Background: Current therapies for CLL/SLL have frequent toxicities, are non-curative, and several trials have demonstrated that early treatment of the disease doesn’t result in longer overall survival. In high doses, both curcumin (CM), from turmeric, and vitamin D (VD) have been shown to be safe in multiple clinical trials of solid tumors. Curcumin was shown to disrupt CLL cell interactions with the microenvironment, induce apoptosis independent of DNA damage, and upregulate vitamin D receptor (VDR) in malignant lymphoid cells. We hypothesized that the combination of CM and VD is safe and active in CLL/SLL and would delay disease progression.

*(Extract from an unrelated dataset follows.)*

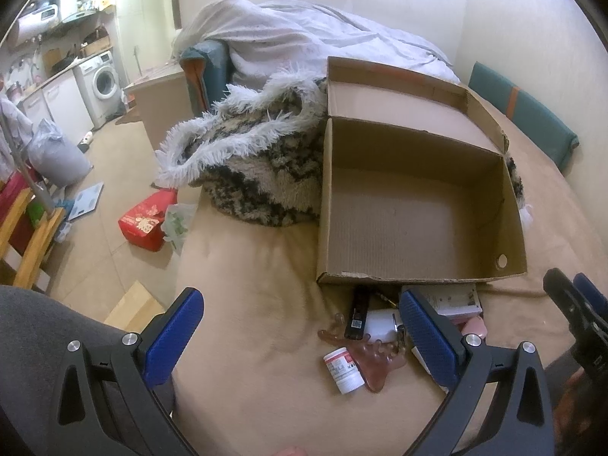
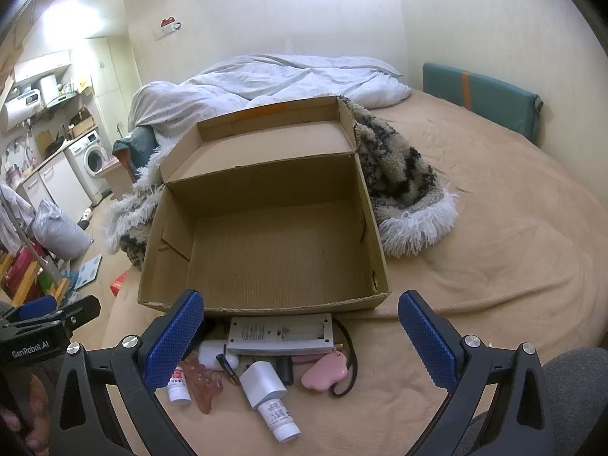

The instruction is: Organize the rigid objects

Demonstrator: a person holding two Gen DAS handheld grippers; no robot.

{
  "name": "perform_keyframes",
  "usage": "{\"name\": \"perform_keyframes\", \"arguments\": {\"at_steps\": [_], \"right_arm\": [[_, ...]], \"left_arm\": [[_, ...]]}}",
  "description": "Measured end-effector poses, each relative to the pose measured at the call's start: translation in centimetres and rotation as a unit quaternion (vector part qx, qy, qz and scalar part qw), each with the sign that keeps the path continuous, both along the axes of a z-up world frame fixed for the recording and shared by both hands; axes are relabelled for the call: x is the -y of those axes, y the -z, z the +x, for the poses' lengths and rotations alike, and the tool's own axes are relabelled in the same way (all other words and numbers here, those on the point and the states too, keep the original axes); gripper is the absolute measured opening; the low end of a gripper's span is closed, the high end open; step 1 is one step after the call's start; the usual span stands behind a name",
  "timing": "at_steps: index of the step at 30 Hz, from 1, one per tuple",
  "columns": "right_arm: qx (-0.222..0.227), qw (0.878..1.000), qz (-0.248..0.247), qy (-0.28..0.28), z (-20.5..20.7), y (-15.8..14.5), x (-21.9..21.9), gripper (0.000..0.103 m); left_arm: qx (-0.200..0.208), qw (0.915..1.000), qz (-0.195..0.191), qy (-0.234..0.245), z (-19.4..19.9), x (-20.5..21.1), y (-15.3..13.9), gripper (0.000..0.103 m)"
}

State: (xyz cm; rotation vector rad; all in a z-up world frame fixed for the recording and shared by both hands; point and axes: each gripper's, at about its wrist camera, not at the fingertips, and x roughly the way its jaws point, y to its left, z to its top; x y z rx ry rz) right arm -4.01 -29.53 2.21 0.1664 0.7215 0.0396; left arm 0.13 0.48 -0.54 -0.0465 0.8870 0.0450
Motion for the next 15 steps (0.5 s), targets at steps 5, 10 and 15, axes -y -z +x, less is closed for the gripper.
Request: {"name": "perform_keyframes", "arguments": {"at_steps": [5,10,15], "right_arm": [[-0.001,1.000,0.000,0.001,0.04,0.00,0.03,0.103],[0.000,1.000,0.001,0.000,-0.06,0.02,-0.09,0.103],[-0.010,1.000,0.007,-0.004,0.24,0.13,0.07,0.103]], "left_arm": [[-0.001,1.0000,0.001,-0.001,0.03,0.08,0.03,0.103],[-0.005,1.0000,-0.001,-0.003,0.17,0.08,0.15,0.103],[-0.012,0.9999,0.000,-0.003,0.22,0.00,0.35,0.103]]}}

A total of 35 patients (pts), 51% males, were accrued to the trial, 30 (86%) were evaluable for response. Median age was 60 years (range 45-80). Most had CLL (97%); 51% were Rai stage 0 and 49% were Rai stage 1. Cytogenetic abnormalities included del13q14 (37%), trisomy 12 (11%), del 11q22 (11%) and del 17p (3%); 20% had ZAP-70 levels >20%. Median number of cycles received was 5 (range 1-6) and treatment was well tolerated overall. The most frequent adverse effects (AE) were diarrhea/gastrointestinal upset in 69% of patients (14% were grade 3). No serious AEs were observed. Eighteen pts (51%) completed all 6 cycles of treatment; 10 (29%) withdrew consent, 4 (11%) discontinued treatment because of diarrhea, and 3 (9%) patients progressed on treatment. Best response was stable disease in 28/30 (93%) evaluable pts. After a median follow up of 29 months, EFS was 72.0% (95% CI 52.1 - 84.7%), 74.1% (95% CI 58.7-89.6%) had not started new CLL treatment, and OS was 100%. Median VD-25-OH levels were 28.75ng/ml (range 12.5-55.6) at baseline and 49.5 ng/ml (24.8-69) at 28 days. Median COG/COS levels were 15.8 (2.73-75)/6.71(0-33.5) and 18 (0-75.9)/7.21(0-35.2) ng/ml at 8 and 28 days, respectively. Flow cytometric analysis of CLL cells showed no significant change in VDR or Phosphorylated-NF-κB with CM-VD treatment.
Conclusion: Curcumin and high-dose vitamin D combination is safe and well tolerated in patients with early stage CLL. Although no responses were seen, the majority of patients maintained stable disease on treatment. Longer follow up is planned on this study to determine long – term CLL progression rates of patients treated with CM-VD.